Our producers include:

o    Domaine de St Loup Camembert – one of the last traditional producers who hand–ladle.

o    Brie de Meaux Dongé – Dongé are one of seven producers of Brie de Meaux. The produce an exceptional, traditional brie that has been nine times Winner of the coveted Medaille D’Or.

We also offer
Fougerus - made by the Rouzaire family (another greatly respected producer of Brie de Meaux ).This raw milk cheese is between is decorated with a fern.

and  from England:
Sharpham Brie – a brie -style from Devon made with unpasteurised Jersey milk which is rich and creamy.
Tunworth a fruity vegetal - camembert- style good enough to convince a Frenchman it was made on his terroir.

 

History of Brie Cheese

The history of cheese production in the Meaux area can be traced back to at least AD 420 when the newly crowned Frankish King was given cheese as a gift from the tribes of this area; yet it was without doubt a very different cheese from today.

Traditional Camembert cheese from Normandy is in fact an offshoot from this cheese, yet it has developed in its own way. it is said to have been created in 1791 when local farmer Marie Harel was taught how to make cheese by a priest from the Brie region.

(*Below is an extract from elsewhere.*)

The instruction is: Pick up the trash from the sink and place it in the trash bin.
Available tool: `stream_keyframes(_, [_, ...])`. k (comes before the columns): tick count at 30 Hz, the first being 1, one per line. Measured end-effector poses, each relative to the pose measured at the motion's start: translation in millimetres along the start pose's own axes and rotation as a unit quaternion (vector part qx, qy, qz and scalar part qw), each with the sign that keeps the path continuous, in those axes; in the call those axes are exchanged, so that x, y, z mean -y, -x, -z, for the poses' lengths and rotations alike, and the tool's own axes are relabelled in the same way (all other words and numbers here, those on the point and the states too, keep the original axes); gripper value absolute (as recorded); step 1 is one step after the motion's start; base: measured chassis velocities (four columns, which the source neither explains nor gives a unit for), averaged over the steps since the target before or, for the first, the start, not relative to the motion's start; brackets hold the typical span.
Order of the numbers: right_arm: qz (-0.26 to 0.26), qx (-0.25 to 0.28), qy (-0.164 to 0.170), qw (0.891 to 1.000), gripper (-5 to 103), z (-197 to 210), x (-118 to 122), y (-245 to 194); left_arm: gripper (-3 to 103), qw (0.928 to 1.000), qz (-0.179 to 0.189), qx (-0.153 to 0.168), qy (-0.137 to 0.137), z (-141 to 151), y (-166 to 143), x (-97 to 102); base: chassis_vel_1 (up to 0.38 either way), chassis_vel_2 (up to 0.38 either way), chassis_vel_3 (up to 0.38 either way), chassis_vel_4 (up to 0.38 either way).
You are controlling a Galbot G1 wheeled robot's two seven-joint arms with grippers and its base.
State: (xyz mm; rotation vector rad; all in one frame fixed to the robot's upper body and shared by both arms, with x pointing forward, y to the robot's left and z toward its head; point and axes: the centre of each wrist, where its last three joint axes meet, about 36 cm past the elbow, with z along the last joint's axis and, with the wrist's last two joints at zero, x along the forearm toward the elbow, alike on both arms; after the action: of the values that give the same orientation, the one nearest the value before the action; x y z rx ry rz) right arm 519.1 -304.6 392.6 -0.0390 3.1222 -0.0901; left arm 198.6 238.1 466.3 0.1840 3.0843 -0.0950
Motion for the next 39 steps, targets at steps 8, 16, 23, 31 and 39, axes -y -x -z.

The proximity of Paris to the Ile-de-France region and also to the Normandy region meant that a fresher, younger cheese could be made and sold, as it did not have to travel far before being eaten.  

The creamy-white ‘coat’ of today’s cheese is a recent development. Prior to the advances of microbiology, Brie and Camembert ‘coats’ would have been dappled and covered in a variety of moulds both grey and black, as well as the white we see today.

Like the English with Cheddar, the French failed to protect the names of Brie and Camembert and they became copied all over the world. Retrospectively they protected the names of their cheeses in the 80’s by use of the suffix: de Meaux, De Melun and de Normande, while laying down strict guidelines as to the location, milk and method of production.

Wine to partner Brie cheese
Brie is best partnered by a lighter wine that will not overpower its subtle flavours. In red wine Bourgogne Pinot Noir Ronceive 2007would be perfect, or a Bourgogne Aligoté with its citrus aromas, and stewed apples and lemon notes, if you prefer white wine.
In France the people of Normandy also love a crisp cider with their Camembert. To echo that with an English twist, try Tunworth and Julian Temperley’s Somerset Pomona.

Fruit to Partner Brie cheese
All cheese likes something sweet, so why not try Damson Fruit Purée for Cheese for Cheese with Brie and Camembert? We call it caviar for cheese because you only need a little.
An alternative would be our Whole Pears in sweetened white wine vinegar. The Rouzaire family of Brie makers think these are particularly delicious with their Fougerus

Crackers to Partner Brie cheese
The French always like bread with their cheese, but in England we prefer crackers.
The Fine Cheese Co. Chive Crackers with a hint of onion are perfect with Brie, but if you prefer your crackers to be neutral, The Fine Cheese Co. all-butter Natural Crackers are the perfect carrier that won’t impose themselves on the cheese.
If you prefer to combine your fruit with your cracker try our Date, Hazelnut & Pumpkin Toast For Cheese. The cracker is ultra crisp,packed with fruits nuts and seeds and oh so delicious with Brie cheese.